The age spectra of pre-arc detrital zircon grains in Colton and older sandstones of the Utah foreland reinforce the interpretation that longitudinal sediment transport along the trend of the foreland basin increased in importance over Cretaceous–Paleogene time (Fig. 12). The Mogollon index (Fig. 7) is <60 for the lower three curves but >60 for the upper two curves, which also reflect reduced contributions of detrital zircon subpopulations II and III recycled from the Sevier thrust belt. For Tuscher and Colton subsets (Figs. 12A, 12B) of most arkosic composition (Fig. 11) and highest Mogollon index (Fig. 7), feldspar may well have been derived from Precambrian basement of the Mogollon provenance as well as from plutons or volcanic assemblages of the Cordilleran arc in the Mojave region. The close similarity of Kaiparowits (Fig. 12D) and Farrer (Fig. 12C) age spectra for pre-arc grains, and their contrast with mutually similar Tuscher (Fig. 12B) and Colton (Fig. 12A) age spectra, parallel the results obtained from K-S comparisons of those sample subsets (Table 7).

Dark Canyon Sequence

Detrital zircon populations in the conglomeratic Dark Canyon sequence at the base of the Colton Formation and within the overlying main body of the Colton Formation are similar (Table 4), despite contrasts in comparative lithology. The gravel fraction of the Dark Canyon sequence is a mature pebble lag apparently reworked from underlying upper Campanian Tuscher Formation beneath the basal Colton unconformity (Fig. 4). The sand fraction of the Dark Canyon sequence is less feldspathic and more lithic than the Colton arkosic petrofacies (Fig. 11), with a significant proportion of chert and quartzite sand grains (Table 2) presumably related to the pebble fraction of the Dark Canyon sequence.

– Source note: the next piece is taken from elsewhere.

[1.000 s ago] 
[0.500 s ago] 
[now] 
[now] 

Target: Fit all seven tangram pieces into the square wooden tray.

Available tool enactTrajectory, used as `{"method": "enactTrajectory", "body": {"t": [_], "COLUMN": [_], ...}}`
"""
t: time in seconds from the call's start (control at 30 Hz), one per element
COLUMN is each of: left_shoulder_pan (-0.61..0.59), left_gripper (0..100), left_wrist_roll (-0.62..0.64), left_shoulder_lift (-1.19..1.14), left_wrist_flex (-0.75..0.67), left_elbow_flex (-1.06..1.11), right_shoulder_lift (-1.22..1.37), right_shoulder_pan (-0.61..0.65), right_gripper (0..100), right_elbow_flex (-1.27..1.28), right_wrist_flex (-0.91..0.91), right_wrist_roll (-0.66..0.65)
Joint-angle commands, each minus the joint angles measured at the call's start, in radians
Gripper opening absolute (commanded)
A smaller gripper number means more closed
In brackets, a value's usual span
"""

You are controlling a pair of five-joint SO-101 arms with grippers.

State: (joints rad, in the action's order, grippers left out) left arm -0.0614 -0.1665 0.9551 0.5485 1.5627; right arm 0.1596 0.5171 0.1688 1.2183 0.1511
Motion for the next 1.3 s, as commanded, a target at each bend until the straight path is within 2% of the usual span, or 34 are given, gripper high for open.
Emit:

Reworking of Colton sand from the Tuscher Formation is not favored for several reasons: (1) the arc-derived detrital zircon subpopulation (I of Table 3) is more abundant by a factor of nearly two in Colton sand as compared to Tuscher sand (44%–58% vs. 28%–31%), and zircons could not be sorted so strongly by age during recycling; (2) Colton arkosic sandstone is consistently more feldspathic than Tuscher sandstone (Fig. 11), whereas recycling is expected to enhance, rather than reduce, the ratio of quartz to feldspar; and (3) the Colton Formation is five times as thick as the Tuscher Formation (Fig. 4), which in any case was masked from erosion within the Uinta Basin once the Dark Canyon sequence was deposited above it.

To explain the close similarity of the detrital zircon populations in the basal Dark Canyon sequence and the remainder of the Colton Formation, we suggest a sedimentological rationale by which locally derived chert-rich and pebbly detritus was mixed on a conglomeratic braidplain with arkosic sand of distal origin during the earliest phase of Colton sedimentation. Intimate intercalation of lenses of cross-bedded sandstone and massive pebble conglomerate within the Dark Canyon sequence are compatible with that viewpoint. The similarity of Colton and Tuscher pre-arc subpopulations (Figs. 12A, 12B with P = 0.58 from Table 7) indicates that contamination of Colton sand with reworked Tuscher sand in the Dark Canyon sequence could not be readily detected from ages of detrital zircons. The greater abundance of arc-derived detrital zircons in the Colton sand would tend to overprint their lesser proportion in reworked Tuscher sand, which contains a higher ratio of subpopulation Ia (Cretaceous) to subpopulation Ib (Jurassic) grains within an arc-derived subpopulation of the same overall age span (Figs. 9A, 9B).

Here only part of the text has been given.